● **Task instructions**: Search the entries for the word "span" and return every line where it is found.

#### Extracted material

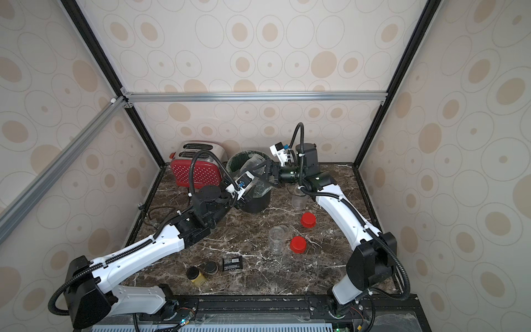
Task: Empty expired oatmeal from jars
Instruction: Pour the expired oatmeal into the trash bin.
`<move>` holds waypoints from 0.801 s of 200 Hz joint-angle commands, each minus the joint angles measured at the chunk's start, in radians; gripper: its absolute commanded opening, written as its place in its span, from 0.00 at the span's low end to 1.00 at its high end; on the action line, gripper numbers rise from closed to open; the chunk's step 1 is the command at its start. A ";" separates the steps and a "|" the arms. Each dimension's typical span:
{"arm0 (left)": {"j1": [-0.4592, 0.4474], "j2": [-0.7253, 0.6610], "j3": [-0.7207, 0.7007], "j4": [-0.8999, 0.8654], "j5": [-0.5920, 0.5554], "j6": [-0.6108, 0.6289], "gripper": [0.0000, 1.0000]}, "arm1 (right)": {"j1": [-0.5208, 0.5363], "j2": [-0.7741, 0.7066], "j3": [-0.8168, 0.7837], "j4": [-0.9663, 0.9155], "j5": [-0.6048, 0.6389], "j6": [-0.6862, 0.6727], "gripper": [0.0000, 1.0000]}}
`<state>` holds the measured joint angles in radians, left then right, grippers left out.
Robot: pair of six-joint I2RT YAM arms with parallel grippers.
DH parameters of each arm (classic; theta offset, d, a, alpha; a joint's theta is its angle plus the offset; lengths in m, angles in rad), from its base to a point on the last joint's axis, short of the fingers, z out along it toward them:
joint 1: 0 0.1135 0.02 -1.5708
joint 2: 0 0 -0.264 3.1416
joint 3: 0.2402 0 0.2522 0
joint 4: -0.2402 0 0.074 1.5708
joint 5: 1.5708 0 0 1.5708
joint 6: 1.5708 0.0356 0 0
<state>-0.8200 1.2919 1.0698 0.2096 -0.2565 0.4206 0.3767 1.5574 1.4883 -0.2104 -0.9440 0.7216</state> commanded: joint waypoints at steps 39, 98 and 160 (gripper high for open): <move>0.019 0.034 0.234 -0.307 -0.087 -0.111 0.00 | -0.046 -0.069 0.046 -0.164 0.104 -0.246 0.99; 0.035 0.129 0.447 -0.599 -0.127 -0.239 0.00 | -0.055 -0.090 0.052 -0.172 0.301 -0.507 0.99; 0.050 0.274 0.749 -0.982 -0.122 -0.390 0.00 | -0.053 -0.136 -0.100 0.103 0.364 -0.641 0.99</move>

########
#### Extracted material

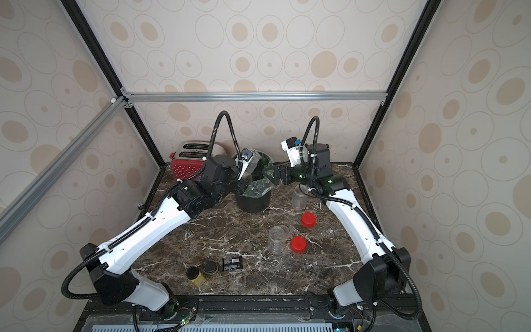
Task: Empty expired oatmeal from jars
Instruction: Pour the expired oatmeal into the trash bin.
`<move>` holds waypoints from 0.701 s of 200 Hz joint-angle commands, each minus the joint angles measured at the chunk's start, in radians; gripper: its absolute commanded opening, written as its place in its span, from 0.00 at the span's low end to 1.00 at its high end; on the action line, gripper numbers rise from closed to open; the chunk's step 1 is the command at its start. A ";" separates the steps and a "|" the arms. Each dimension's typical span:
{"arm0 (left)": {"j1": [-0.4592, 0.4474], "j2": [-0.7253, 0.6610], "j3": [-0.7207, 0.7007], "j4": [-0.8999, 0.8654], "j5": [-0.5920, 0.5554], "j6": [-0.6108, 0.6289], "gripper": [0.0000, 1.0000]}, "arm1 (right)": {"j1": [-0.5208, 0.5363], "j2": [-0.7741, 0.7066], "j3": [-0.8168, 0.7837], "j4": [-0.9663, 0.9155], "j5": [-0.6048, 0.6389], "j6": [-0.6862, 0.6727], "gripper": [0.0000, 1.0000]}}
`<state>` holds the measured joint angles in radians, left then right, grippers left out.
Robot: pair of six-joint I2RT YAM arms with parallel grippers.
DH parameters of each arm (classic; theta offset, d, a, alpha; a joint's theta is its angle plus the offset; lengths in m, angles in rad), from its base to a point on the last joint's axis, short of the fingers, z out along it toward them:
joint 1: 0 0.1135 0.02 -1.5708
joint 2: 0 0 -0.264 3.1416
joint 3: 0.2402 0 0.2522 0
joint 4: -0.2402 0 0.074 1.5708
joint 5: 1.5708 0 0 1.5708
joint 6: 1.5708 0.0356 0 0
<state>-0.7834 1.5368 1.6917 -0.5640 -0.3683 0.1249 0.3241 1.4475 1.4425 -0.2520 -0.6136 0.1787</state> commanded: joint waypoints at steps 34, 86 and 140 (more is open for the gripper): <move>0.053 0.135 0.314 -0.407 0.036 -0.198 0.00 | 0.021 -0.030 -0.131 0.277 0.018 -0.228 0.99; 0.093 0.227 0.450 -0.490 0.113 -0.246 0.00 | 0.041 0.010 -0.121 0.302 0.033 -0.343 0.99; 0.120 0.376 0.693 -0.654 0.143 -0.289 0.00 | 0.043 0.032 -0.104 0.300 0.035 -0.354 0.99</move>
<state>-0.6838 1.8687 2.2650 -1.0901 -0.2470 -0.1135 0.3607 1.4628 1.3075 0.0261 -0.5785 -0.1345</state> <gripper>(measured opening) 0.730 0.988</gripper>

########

● **Result for this task**:
`<move>` holds waypoints from 0.801 s of 200 Hz joint-angle commands, each minus the joint angles measured at the chunk's start, in radians; gripper: its absolute commanded opening, written as its place in its span, from 0.00 at the span's low end to 1.00 at its high end; on the action line, gripper numbers rise from closed to open; the chunk's step 1 is the command at its start. A ";" separates the steps and a "|" the arms. Each dimension's typical span:
`<move>` holds waypoints from 0.701 s of 200 Hz joint-angle commands, each minus the joint angles measured at the chunk's start, in radians; gripper: its absolute commanded opening, written as its place in its span, from 0.00 at the span's low end to 1.00 at its high end; on the action line, gripper numbers rise from closed to open; the chunk's step 1 is the command at its start. A ";" separates the steps and a "|" the arms. Each dimension's typical span:

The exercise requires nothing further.